At the end of the opening statements, the polls were opened again. They started heavily in favor of amendment two. Guests were encouraged to discuss the issue at their table during a short break.

Each table had a seat reserved for a student facilitator, placed there by the Institute to promote discussion. Students from the Seminole campus Student Government Association and ethics classes were in attendance. This reporter was seated with four men and one woman. The four men were familiar faces from previous Village Square events, but the woman stated that this was her first. Opinion at the table strongly favored amendment two. One said that those opposing the amendment have a financial interest, that drug prohibition funds law enforcement budgets and prison construction. He compared drug prohibition to alcohol prohibition in the early 20th century, and said that it was similarly ineffective. Another said that he lost more friends in Vietnam than were harmed by marijuana. Thomas Lally, a long-standing Village Square veteran, said that Dr. Turner poisoned the audience against him in his opening statement. The woman remained undecided on the issue. Adjoining tables showed a similar pattern, with the majority in favor with a minority of undecided or opposing voices. That showed when the polls closed at 74 percent in favor, 17 percent against, and 9 percent undecided.

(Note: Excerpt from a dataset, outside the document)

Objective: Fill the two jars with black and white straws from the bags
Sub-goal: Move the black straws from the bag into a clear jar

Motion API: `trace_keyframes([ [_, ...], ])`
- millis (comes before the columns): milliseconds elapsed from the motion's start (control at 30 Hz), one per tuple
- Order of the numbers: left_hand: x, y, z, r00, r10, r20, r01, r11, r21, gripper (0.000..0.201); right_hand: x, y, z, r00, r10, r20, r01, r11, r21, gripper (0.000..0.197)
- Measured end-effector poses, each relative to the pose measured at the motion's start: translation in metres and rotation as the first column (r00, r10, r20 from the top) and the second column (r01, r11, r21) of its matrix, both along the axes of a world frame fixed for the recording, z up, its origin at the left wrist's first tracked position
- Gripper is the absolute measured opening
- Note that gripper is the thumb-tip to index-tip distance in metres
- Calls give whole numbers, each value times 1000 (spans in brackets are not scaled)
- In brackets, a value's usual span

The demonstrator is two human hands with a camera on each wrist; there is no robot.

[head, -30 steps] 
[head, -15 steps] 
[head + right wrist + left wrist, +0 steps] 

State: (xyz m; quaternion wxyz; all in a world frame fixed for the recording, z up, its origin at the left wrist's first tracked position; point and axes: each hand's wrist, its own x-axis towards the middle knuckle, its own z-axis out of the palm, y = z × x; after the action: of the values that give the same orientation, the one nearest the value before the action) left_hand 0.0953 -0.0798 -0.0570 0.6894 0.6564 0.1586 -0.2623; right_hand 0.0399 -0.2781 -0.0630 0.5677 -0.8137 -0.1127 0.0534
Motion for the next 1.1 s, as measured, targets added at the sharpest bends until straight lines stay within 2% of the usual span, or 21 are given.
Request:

After a tumultuous question-and-answer period in which the moderator had to step in many times, the audience was presented with a four-variable poll asking under what conditions they would approve of the legalization of marijuana. The first answer was under no conditions, the second was in non-smokable form for medical use only, the third was in any form for medical use only, and the fourth was in any form for medical and recreational use. At the close of the polls, in any form for medical use weighed in at 43 percent, medical and recreational at 36 percent, in non-smokable form for medical use at 11 percent, and under no conditions at 9 percent.

After the end of the debate, I asked Sheriff Gualtieri and Dr. Turner if there was a question they wish the audience had asked. The sheriff said “no, I feel that the audience vetted the issue well, and that everything came out that needed to come out.” Dr. Turner began to say that it wasn’t his job to tell the audience what to ask and stopped, then said “I needed to explain the difference between different cannabis products, I should have done that in the discussion.”